Advanced follow-ups interviewers will ask

  • "How do you handle exactly-once?" Idempotent consumers with a dedup store, or Kafka transactional producers within Kafka's ecosystem. For external side effects (sending an email, charging a card), idempotency keys on the receiving end are the only real answer.
  • "What if a consumer is down for hours?" Events accumulate in the log. When the consumer comes back, it resumes from its last committed offset. This is the point of a log-based broker vs a queue.
  • "How do you reprocess events after a bug fix?" Reset consumer offset to a point before the bug, or spin up a new consumer group starting earlier. This is trivial in Kafka, impossible in SQS standard (messages are gone after ack).
  • "What about GDPR and personal data?" Events with PII are hard to delete. Options: use tombstone records (Kafka log compaction), encrypt PII with a per-subject key and delete the key on right-to-erasure, or keep PII out of events and pass only IDs.
  • "How do you version events?" Schema evolution with backward-compatible changes (add optional fields), versioned topics for breaking changes, or upcasters (read old format, transform to new).
  • "When do you use Kafka vs Pulsar vs Kinesis vs Pub/Sub?" Kafka: default, huge ecosystem. Pulsar: multi-tenancy, tiered storage built in, geo-replication. Kinesis: managed AWS, simpler, smaller scale ceiling. Pub/Sub: managed GCP, very simple, no partition model. Know tradeoffs at a glance.

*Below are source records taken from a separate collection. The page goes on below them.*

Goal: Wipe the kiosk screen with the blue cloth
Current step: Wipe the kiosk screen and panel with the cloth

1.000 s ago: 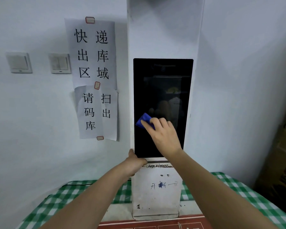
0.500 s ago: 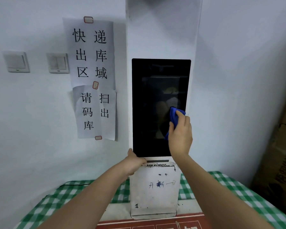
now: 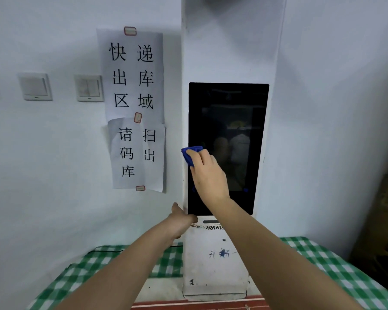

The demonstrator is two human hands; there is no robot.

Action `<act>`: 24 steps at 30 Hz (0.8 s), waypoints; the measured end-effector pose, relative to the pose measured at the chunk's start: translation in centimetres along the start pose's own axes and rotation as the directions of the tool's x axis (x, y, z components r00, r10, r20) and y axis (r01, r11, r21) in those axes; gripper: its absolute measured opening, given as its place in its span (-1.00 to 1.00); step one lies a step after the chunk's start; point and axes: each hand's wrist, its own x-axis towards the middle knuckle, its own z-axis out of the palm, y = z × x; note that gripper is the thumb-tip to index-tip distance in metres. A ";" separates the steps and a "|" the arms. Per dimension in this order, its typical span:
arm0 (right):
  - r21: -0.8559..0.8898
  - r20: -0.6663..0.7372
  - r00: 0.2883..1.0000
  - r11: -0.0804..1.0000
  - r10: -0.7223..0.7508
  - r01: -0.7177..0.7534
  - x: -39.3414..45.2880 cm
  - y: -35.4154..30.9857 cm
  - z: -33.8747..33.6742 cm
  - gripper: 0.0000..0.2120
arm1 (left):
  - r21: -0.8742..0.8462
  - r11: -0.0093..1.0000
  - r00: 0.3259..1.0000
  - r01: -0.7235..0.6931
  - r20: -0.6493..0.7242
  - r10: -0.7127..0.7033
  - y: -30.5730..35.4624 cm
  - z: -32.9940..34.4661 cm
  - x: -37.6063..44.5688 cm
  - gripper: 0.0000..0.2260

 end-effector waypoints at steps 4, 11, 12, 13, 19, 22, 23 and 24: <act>-0.119 0.028 0.994 0.987 -0.103 0.106 0.2 1.6 -1.3 -0.26 | 0.016 1.000 1.000 -0.007 -0.012 0.007 0.4 -0.1 0.5 -0.23; 0.131 -0.139 0.973 0.978 0.182 -0.165 0.8 6.0 -4.5 -0.62 | 0.078 0.995 0.996 -0.061 -0.063 0.066 2.0 -0.1 0.5 -0.15; 0.181 -0.171 0.950 0.956 0.260 -0.229 0.8 6.9 -4.7 -0.64 | 0.077 0.994 0.995 -0.075 -0.065 0.080 2.3 0.0 0.3 -0.15; 0.200 -0.210 0.922 0.937 0.327 -0.287 0.7 7.7 -5.1 -0.64 | 0.070 0.993 0.993 -0.092 -0.068 0.097 2.6 0.0 0.1 -0.16; 0.312 -0.265 0.792 0.826 0.550 -0.469 1.1 9.1 -6.1 -0.67 | 0.000 0.976 0.972 -0.218 -0.091 0.217 4.2 0.1 -0.9 -0.15; 0.312 -0.275 0.801 0.837 0.532 -0.449 1.9 7.4 -5.9 -0.64 | -0.016 0.959 0.952 -0.284 -0.119 0.280 5.5 -0.4 -1.2 -0.15; 0.318 -0.267 0.812 0.843 0.519 -0.434 2.2 6.5 -5.7 -0.63 | -0.025 0.952 0.945 -0.305 -0.129 0.300 5.9 -0.7 -1.2 -0.15; 0.326 -0.260 0.825 0.850 0.502 -0.414 2.6 5.6 -5.4 -0.62 | -0.032 0.945 0.939 -0.325 -0.132 0.319 6.2 -1.0 -1.1 -0.15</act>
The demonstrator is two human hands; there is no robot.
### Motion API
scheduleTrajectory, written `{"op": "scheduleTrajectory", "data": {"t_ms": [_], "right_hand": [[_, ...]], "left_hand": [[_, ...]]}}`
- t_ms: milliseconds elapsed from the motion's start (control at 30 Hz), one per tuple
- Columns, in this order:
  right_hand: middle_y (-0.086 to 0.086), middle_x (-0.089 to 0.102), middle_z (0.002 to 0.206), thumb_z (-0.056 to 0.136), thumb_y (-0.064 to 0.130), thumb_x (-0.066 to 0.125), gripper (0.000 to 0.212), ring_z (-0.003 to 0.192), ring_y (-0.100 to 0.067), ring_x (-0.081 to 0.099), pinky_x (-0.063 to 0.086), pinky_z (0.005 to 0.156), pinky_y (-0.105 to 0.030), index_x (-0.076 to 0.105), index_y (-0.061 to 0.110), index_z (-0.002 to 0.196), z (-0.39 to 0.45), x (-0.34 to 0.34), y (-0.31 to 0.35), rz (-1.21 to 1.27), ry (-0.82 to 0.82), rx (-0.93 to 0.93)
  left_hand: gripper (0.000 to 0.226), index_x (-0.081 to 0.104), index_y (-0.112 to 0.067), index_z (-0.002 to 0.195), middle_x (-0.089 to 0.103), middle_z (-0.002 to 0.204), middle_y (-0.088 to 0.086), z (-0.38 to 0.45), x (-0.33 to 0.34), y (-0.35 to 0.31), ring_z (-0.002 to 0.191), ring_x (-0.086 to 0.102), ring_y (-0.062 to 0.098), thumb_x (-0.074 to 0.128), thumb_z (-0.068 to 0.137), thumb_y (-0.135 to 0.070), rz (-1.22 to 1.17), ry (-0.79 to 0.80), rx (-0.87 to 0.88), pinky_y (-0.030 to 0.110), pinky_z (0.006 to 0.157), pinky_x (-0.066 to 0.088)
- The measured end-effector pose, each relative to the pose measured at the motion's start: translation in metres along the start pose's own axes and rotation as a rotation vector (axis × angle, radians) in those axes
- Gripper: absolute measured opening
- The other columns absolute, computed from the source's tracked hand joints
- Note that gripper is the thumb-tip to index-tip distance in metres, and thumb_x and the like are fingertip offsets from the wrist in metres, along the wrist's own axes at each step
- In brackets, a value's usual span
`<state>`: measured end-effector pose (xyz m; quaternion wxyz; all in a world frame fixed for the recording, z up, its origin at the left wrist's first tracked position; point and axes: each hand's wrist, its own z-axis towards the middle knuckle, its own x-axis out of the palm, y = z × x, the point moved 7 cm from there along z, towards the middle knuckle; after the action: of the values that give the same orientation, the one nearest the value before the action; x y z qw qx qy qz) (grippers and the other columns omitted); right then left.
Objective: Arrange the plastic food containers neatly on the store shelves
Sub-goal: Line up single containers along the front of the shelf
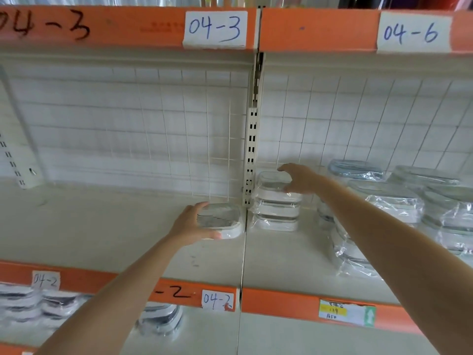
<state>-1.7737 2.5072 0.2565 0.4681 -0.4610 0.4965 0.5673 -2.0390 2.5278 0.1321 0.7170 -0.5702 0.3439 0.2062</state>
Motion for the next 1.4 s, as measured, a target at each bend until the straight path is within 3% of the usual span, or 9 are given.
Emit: {"op": "scheduleTrajectory", "data": {"t_ms": [100,233,367,500,700,867,1067,1300,1400], "right_hand": [[-0.002,0.037,0.149,0.086,0.033,0.065,0.061,0.137,-0.021,0.032,0.022,0.11,-0.03,0.041,0.015,0.139,-0.003,-0.015,0.021,0.143,-0.065,-0.09],[0.007,0.028,0.152,0.074,0.049,0.073,0.088,0.139,-0.014,0.027,0.02,0.103,-0.02,0.028,0.026,0.146,-0.009,-0.021,0.059,0.38,0.042,-0.204],[-0.002,0.032,0.144,0.065,0.047,0.082,0.108,0.132,-0.025,0.034,0.031,0.109,-0.034,0.019,0.02,0.148,-0.011,-0.016,0.072,0.131,0.047,-0.229],[-0.005,0.036,0.136,0.065,0.042,0.083,0.103,0.125,-0.028,0.037,0.034,0.106,-0.039,0.025,0.014,0.146,-0.009,-0.033,0.043,0.074,-0.068,-0.164],[-0.007,0.036,0.141,0.07,0.044,0.078,0.098,0.13,-0.03,0.028,0.03,0.105,-0.042,0.025,0.015,0.147,-0.001,-0.049,-0.013,0.061,-0.091,0.016],[-0.007,0.036,0.144,0.072,0.037,0.079,0.092,0.131,-0.029,0.031,0.031,0.108,-0.042,0.028,0.014,0.145,0.009,-0.045,-0.019,0.103,-0.075,0.005],[0.0,0.026,0.154,0.087,0.036,0.064,0.073,0.141,-0.023,0.022,0.014,0.117,-0.04,0.026,0.023,0.148,0.014,-0.02,-0.023,0.055,0.082,-0.034],[-0.004,0.045,0.141,0.089,0.021,0.062,0.055,0.129,-0.022,0.04,0.023,0.108,-0.031,0.043,0.022,0.14,0.009,-0.025,-0.007,0.054,-0.119,-0.15],[-0.001,0.044,0.144,0.091,0.021,0.06,0.056,0.13,-0.022,0.04,0.027,0.112,-0.039,0.039,0.025,0.143,0.006,-0.019,-0.007,0.007,-0.12,-0.125]], "left_hand": [[0.103,0.037,-0.031,0.139,0.041,0.132,-0.006,0.005,-0.031,-0.019,0.12,0.045,0.017,0.091,0.051,-0.042,-0.128,-0.105,0.013,0.027,0.095,0.039],[0.102,0.036,-0.029,0.138,0.043,0.134,-0.009,0.012,-0.05,-0.077,0.119,0.044,0.01,0.091,0.052,-0.04,-0.15,-0.152,0.164,0.021,0.092,0.037],[0.102,0.035,-0.023,0.136,0.044,0.132,-0.006,0.01,-0.043,-0.129,0.116,0.043,0.01,0.09,0.053,-0.044,-0.067,-0.191,0.314,0.02,0.088,0.037],[0.088,0.035,-0.014,0.135,0.044,0.132,0.002,0.007,-0.031,-0.134,0.116,0.049,0.021,0.082,0.066,-0.044,0.055,-0.213,0.31,0.038,0.093,0.045],[0.05,0.052,-0.017,0.125,0.049,0.124,0.002,0.004,0.004,-0.105,0.117,0.049,0.018,0.069,0.081,-0.033,0.304,0.039,0.275,0.031,0.094,0.041],[0.048,0.052,-0.017,0.126,0.048,0.128,-0.001,0.002,0.022,-0.093,0.12,0.046,0.016,0.067,0.082,-0.03,0.362,0.086,0.277,0.028,0.097,0.038],[0.047,0.051,-0.018,0.127,0.048,0.129,-0.001,0.002,0.032,-0.088,0.121,0.046,0.015,0.064,0.084,-0.031,0.383,0.088,0.276,0.028,0.098,0.038],[0.047,0.05,-0.017,0.129,0.048,0.13,0.0,0.001,0.036,-0.092,0.121,0.047,0.016,0.063,0.086,-0.03,0.397,0.106,0.265,0.03,0.099,0.039],[0.045,0.05,-0.018,0.128,0.048,0.129,0.0,-0.004,0.04,-0.099,0.121,0.048,0.015,0.063,0.087,-0.03,0.392,0.111,0.274,0.031,0.099,0.04]]}}
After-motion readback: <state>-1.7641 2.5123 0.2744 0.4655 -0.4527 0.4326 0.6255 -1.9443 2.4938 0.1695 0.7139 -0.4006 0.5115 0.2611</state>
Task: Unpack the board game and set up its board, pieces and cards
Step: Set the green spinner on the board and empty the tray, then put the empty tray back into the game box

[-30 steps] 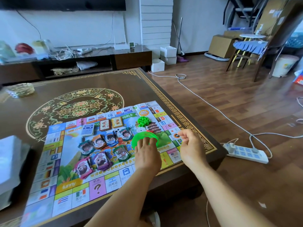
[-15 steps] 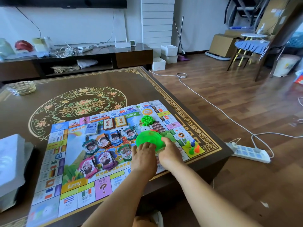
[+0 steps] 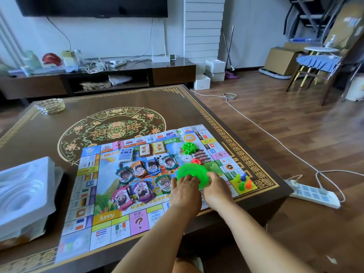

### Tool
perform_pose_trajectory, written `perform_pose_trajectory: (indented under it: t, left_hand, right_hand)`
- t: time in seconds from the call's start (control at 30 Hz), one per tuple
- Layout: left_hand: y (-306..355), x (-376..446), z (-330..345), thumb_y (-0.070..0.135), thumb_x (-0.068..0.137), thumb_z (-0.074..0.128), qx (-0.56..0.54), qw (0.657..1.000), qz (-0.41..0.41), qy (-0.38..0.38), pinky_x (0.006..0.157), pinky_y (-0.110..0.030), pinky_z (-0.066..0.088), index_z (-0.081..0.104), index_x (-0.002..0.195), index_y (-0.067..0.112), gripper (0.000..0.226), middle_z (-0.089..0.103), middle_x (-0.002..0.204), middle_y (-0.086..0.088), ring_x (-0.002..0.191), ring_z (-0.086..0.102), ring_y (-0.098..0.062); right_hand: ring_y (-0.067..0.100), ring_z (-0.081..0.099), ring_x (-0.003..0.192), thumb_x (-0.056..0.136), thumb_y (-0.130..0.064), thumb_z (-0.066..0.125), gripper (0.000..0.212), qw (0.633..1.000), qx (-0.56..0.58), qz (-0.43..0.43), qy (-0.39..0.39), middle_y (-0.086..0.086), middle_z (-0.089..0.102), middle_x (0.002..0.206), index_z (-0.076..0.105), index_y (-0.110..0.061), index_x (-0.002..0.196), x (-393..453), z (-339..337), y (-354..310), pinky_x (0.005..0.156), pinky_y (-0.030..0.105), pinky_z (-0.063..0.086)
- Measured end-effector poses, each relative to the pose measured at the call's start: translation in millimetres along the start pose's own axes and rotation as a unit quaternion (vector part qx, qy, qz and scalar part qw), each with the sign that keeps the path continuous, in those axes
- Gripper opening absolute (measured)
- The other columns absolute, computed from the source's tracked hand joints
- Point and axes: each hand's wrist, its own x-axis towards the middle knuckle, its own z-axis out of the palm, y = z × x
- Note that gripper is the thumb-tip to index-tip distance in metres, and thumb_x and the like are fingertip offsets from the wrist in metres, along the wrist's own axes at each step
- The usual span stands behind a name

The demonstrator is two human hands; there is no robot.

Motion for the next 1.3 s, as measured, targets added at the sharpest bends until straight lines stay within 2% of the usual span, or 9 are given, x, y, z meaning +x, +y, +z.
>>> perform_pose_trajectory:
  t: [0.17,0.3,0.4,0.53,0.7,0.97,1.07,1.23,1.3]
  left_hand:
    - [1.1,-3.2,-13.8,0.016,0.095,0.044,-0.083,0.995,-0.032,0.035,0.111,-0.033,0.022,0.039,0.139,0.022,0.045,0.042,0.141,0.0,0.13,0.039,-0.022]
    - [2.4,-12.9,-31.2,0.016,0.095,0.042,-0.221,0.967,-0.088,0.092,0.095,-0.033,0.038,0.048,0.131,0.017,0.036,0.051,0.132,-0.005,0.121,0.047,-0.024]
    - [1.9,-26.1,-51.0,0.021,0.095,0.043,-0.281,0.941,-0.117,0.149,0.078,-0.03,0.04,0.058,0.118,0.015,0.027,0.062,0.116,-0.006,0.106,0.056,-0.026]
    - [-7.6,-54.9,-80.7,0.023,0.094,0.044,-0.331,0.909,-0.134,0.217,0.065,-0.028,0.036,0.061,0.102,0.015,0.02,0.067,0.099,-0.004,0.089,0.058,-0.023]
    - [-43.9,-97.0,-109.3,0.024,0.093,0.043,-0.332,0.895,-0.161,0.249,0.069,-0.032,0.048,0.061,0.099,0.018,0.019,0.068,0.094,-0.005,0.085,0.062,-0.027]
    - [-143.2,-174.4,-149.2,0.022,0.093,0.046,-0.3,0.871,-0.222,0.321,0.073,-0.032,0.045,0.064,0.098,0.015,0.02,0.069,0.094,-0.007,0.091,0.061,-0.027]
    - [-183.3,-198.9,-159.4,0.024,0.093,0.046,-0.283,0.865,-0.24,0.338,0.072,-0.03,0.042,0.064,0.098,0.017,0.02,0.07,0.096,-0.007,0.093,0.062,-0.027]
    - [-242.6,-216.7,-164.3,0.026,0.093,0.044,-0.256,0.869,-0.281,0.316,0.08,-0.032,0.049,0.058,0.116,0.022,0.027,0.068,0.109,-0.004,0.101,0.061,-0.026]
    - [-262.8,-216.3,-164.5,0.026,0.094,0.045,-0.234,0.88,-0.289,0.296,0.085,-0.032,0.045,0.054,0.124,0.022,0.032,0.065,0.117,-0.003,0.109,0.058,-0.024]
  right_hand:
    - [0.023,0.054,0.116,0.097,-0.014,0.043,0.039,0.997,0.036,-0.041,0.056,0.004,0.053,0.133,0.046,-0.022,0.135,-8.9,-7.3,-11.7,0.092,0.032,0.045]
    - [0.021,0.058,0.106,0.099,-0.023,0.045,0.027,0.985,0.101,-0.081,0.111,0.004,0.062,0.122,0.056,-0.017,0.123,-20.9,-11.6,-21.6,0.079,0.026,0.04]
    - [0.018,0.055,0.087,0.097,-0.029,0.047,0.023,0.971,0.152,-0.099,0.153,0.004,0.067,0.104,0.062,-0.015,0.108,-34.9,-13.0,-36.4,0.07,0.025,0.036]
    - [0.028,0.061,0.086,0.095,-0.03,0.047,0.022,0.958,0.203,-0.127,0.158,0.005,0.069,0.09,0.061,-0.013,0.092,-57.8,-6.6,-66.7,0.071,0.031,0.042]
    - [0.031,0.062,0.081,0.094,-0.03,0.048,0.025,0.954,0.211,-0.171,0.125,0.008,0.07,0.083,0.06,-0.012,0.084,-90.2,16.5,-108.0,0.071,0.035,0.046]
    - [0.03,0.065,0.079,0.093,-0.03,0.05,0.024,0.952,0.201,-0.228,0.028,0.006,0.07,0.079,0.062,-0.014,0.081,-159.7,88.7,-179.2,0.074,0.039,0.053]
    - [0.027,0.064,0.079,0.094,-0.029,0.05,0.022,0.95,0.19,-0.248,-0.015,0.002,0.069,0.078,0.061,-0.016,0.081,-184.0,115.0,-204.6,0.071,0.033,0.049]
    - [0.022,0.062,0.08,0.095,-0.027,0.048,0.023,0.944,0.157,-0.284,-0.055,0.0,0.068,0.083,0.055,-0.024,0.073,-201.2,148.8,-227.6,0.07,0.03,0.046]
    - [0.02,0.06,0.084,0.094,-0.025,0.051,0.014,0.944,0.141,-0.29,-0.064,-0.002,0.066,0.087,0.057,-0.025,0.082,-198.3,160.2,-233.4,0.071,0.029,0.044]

The principal-level signal in an EDA interview is specificity about three things: what kind of event, what coordination pattern, and what failure modes. Candidates who hand-wave "we'll use Kafka" get a senior rating. Candidates who narrate "event-carried state transfer over Kafka partitioned by order ID, choreography for fulfillment, Temporal for the long-running refund workflow, outbox pattern from the order database, DLQ after three failures, and consumer lag SLO at under 10 seconds for the customer-facing path" get a principal rating.

Pick your events on purpose. Pick your coordination on purpose. Name what breaks.